Em 1954, nos jardins da Cidade Universitária, na Cidade do México, um carro peculiar era exibido na feira "Alemanha e sua Indústria". Poucos sabiam que aquele Volkswagen Sedan, de design arredondado e motor traseiro, iniciaria uma saga que o transformaria em um ícone cultural, o "Vocho". O exemplar é considerado o primeiro a rodar no país, uma semente do que viria a ser uma das mais profundas relações entre uma nação e um automóvel.

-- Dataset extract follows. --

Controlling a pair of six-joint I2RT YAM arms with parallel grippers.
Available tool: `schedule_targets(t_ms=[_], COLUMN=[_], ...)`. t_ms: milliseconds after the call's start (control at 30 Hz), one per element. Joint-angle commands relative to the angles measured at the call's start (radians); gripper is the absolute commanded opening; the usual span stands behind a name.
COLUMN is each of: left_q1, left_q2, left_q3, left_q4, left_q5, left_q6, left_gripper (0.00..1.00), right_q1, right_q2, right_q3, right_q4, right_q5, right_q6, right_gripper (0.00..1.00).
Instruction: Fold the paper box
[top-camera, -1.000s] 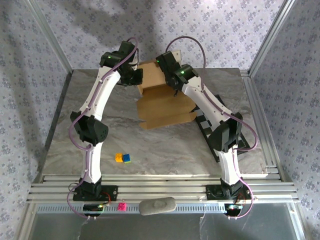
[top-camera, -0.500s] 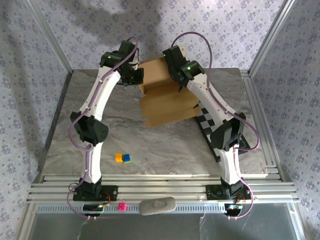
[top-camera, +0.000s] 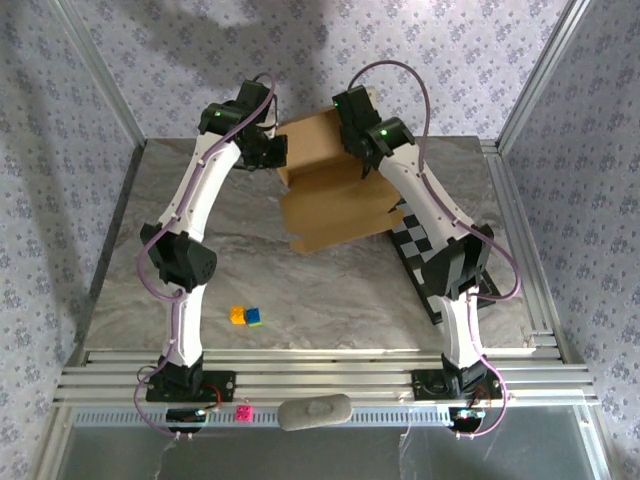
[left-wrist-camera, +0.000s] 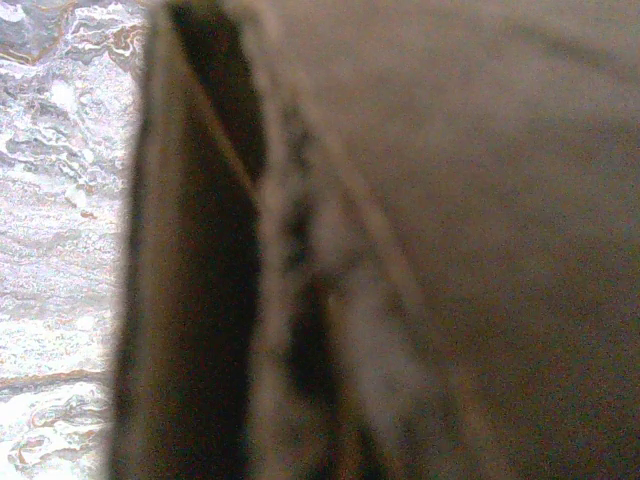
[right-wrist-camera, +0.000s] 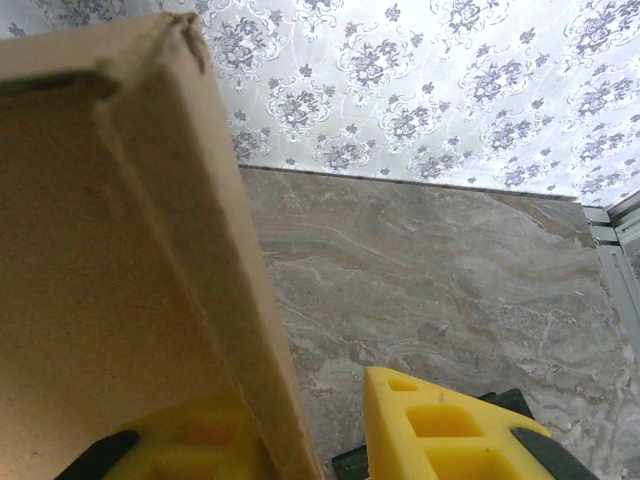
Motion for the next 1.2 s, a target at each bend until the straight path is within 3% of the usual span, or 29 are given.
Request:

A trajetória do carro que o Brasil conheceu como Fusca e o México como Vocho é mais complexa do que sua mecânica simples sugere. É uma história que começa não em uma linha de montagem, mas na prancheta de um engenheiro, atravessa uma guerra mundial e renasce das cinzas por uma decisão improvável de seus antigos inimigos, para então conquistar o mundo.

Um projeto, uma guerra, um recomeço

A ideia do Fusca é anterior à própria Volkswagen. Em 1934, Ferdinand Porsche foi comissionado para desenvolver um "carro do povo" na Alemanha. O primeiro protótipo surgiu um ano depois, mas a empresa que o produziria, a Volkswagenwerk GmbH, só foi constituída em 1937. O projeto, no entanto, foi atropelado pela história. Com o início da Segunda Guerra Mundial, a fábrica de Wolfsburg foi convertida para a produção de armamentos, e o carro foi rebatizado de KdF-Wagen. Apenas 630 unidades foram feitas até o fim do conflito.

O destino do projeto mudou com a derrota alemã. A fábrica ficou sob administração do governo militar britânico, que, em vez de desmantelá-la, viu uma oportunidade. O major Ivan Hirst liderou a reorganização das instalações para produzir veículos para as forças de ocupação. Em agosto de 1945, os britânicos fizeram um pedido de 20 mil veículos. A produção em série começou oficialmente em 27 de dezembro daquele ano, data que a própria VW considera o início da era Beetle. O carro do povo alemão foi, na prática, salvo pelos ingleses.

De milagre alemão a lenda latina

O Fusca tornou-se um dos pilares do "milagre econômico alemão", um símbolo da reconstrução do país. Sua simplicidade, confiabilidade e baixo custo o transformaram em um sucesso de exportação, chegando a todos os continentes. Em nenhum lugar, contudo, sua história foi tão longeva quanto no México. A produção na planta de Puebla começou em 1967 e só terminou em 31 de julho de 2003, quando a última unidade do clássico Sedan foi fabricada no mundo.

No México, assim como no Brasil, o carro se tornou parte da paisagem e da identidade nacional. Sua facilidade de reparo e robustez o tornaram o veículo ideal para as condições locais. O apelido "Vocho" — uma provável corruptela de Volkswagen ou do termo "boche", usado para se referir aos alemães nas guerras — pegou e se tornou mais forte que o nome oficial. Ao todo, quase 1,7 milhão de unidades saíram da fábrica de Puebla, encerrando um ciclo de produção global de mais de 21,5 milhões de carros.

O fim da produção no México marcou o encerramento de uma era. Mais do que um meio de transporte, o Fusca foi uma plataforma para a expressão individual e um personagem onipresente na vida de milhões de pessoas. Um carro projetado sob a sombra de um regime totalitário que, por uma ironia do destino, se tornou um símbolo de liberdade e cultura pop nas Américas.